Task prompt:
Whatever the records say, set them down exactly.

--- Records to process Enclosed Below ---

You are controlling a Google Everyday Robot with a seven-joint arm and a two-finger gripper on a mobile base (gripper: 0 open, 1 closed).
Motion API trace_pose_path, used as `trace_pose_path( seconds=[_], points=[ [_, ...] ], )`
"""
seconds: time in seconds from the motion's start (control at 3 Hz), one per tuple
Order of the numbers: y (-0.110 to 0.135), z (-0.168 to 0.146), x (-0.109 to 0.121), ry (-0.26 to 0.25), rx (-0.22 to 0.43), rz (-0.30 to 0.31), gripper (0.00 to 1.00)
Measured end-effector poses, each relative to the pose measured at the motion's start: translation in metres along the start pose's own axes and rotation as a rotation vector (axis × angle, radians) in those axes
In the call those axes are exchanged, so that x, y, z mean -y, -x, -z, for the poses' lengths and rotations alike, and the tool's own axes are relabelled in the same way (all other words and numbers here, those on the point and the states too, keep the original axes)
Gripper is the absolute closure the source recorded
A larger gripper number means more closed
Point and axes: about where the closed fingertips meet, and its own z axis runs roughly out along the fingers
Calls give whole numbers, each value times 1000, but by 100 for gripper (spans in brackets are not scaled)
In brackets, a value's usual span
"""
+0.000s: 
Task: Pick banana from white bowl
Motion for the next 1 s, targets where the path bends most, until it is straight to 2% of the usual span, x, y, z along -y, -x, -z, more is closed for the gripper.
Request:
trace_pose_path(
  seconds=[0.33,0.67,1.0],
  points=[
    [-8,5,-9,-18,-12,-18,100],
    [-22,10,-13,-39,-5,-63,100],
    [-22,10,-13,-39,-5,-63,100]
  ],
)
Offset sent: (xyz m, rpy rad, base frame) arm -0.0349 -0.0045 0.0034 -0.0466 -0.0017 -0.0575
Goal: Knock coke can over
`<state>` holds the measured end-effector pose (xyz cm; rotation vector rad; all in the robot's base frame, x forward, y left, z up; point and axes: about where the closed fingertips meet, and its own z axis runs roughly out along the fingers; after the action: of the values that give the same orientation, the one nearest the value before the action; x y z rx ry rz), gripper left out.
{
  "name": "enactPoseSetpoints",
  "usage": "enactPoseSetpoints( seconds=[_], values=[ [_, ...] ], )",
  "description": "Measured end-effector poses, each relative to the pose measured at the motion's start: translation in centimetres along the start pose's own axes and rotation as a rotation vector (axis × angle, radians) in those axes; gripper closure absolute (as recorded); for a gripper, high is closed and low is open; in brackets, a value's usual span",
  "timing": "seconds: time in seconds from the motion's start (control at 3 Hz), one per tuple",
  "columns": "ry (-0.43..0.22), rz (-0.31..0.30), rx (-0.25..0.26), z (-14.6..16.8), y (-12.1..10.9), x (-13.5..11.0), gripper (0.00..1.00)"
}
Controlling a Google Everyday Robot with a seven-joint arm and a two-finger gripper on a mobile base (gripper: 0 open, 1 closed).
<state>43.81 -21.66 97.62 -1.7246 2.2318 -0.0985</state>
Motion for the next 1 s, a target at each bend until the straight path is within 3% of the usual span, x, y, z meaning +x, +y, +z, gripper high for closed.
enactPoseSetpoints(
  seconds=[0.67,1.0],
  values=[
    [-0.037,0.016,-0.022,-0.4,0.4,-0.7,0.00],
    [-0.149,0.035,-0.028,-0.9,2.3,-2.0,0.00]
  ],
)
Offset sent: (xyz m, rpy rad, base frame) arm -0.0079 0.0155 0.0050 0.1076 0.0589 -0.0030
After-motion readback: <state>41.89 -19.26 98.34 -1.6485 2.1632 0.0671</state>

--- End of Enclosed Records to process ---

Task solution:
You are controlling a Google Everyday Robot with a seven-joint arm and a two-finger gripper on a mobile base (gripper: 0 open, 1 closed).
Motion API trace_pose_path, used as `trace_pose_path( seconds=[_], points=[ [_, ...] ], )`
"""
seconds: time in seconds from the motion's start (control at 3 Hz), one per tuple
Order of the numbers: y (-0.110 to 0.135), z (-0.168 to 0.146), x (-0.109 to 0.121), ry (-0.26 to 0.25), rx (-0.22 to 0.43), rz (-0.30 to 0.31), gripper (0.00 to 1.00)
Measured end-effector poses, each relative to the pose measured at the motion's start: translation in metres along the start pose's own axes and rotation as a rotation vector (axis × angle, radians) in those axes
In the call those axes are exchanged, so that x, y, z mean -y, -x, -z, for the poses' lengths and rotations alike, and the tool's own axes are relabelled in the same way (all other words and numbers here, those on the point and the states too, keep the original axes)
Gripper is the absolute closure the source recorded
A larger gripper number means more closed
Point and axes: about where the closed fingertips meet, and its own z axis runs roughly out along the fingers
Calls give whole numbers, each value times 1000, but by 100 for gripper (spans in brackets are not scaled)
In brackets, a value's usual span
"""
+0.000s: 
Task: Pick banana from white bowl
Motion for the next 1 s, targets where the path bends most, until it is straight to 2% of the usual span, x, y, z along -y, -x, -z, more is closed for the gripper.
Request:
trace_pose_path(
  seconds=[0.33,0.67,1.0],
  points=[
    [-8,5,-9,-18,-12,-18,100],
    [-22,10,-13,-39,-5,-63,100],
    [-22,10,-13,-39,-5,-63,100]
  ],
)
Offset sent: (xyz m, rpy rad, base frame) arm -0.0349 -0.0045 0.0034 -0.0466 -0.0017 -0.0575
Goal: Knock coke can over
`<state>` holds the measured end-effector pose (xyz cm; rotation vector rad; all in the robot's base frame, x forward, y left, z up; point and axes: about where the closed fingertips meet, and its own z axis runs roughly out along the fingers; after the action: of the values that give the same orientation, the one nearest the value before the action; x y z rx ry rz), gripper left out.
{
  "name": "enactPoseSetpoints",
  "usage": "enactPoseSetpoints( seconds=[_], values=[ [_, ...] ], )",
  "description": "Measured end-effector poses, each relative to the pose measured at the motion's start: translation in centimetres along the start pose's own axes and rotation as a rotation vector (axis × angle, radians) in those axes; gripper closure absolute (as recorded); for a gripper, high is closed and low is open; in brackets, a value's usual span",
  "timing": "seconds: time in seconds from the motion's start (control at 3 Hz), one per tuple",
  "columns": "ry (-0.43..0.22), rz (-0.31..0.30), rx (-0.25..0.26), z (-14.6..16.8), y (-12.1..10.9), x (-13.5..11.0), gripper (0.00..1.00)"
}
Controlling a Google Everyday Robot with a seven-joint arm and a two-finger gripper on a mobile base (gripper: 0 open, 1 closed).
<state>43.81 -21.66 97.62 -1.7246 2.2318 -0.0985</state>
Motion for the next 1 s, a target at each bend until the straight path is within 3% of the usual span, x, y, z meaning +x, +y, +z, gripper high for closed.
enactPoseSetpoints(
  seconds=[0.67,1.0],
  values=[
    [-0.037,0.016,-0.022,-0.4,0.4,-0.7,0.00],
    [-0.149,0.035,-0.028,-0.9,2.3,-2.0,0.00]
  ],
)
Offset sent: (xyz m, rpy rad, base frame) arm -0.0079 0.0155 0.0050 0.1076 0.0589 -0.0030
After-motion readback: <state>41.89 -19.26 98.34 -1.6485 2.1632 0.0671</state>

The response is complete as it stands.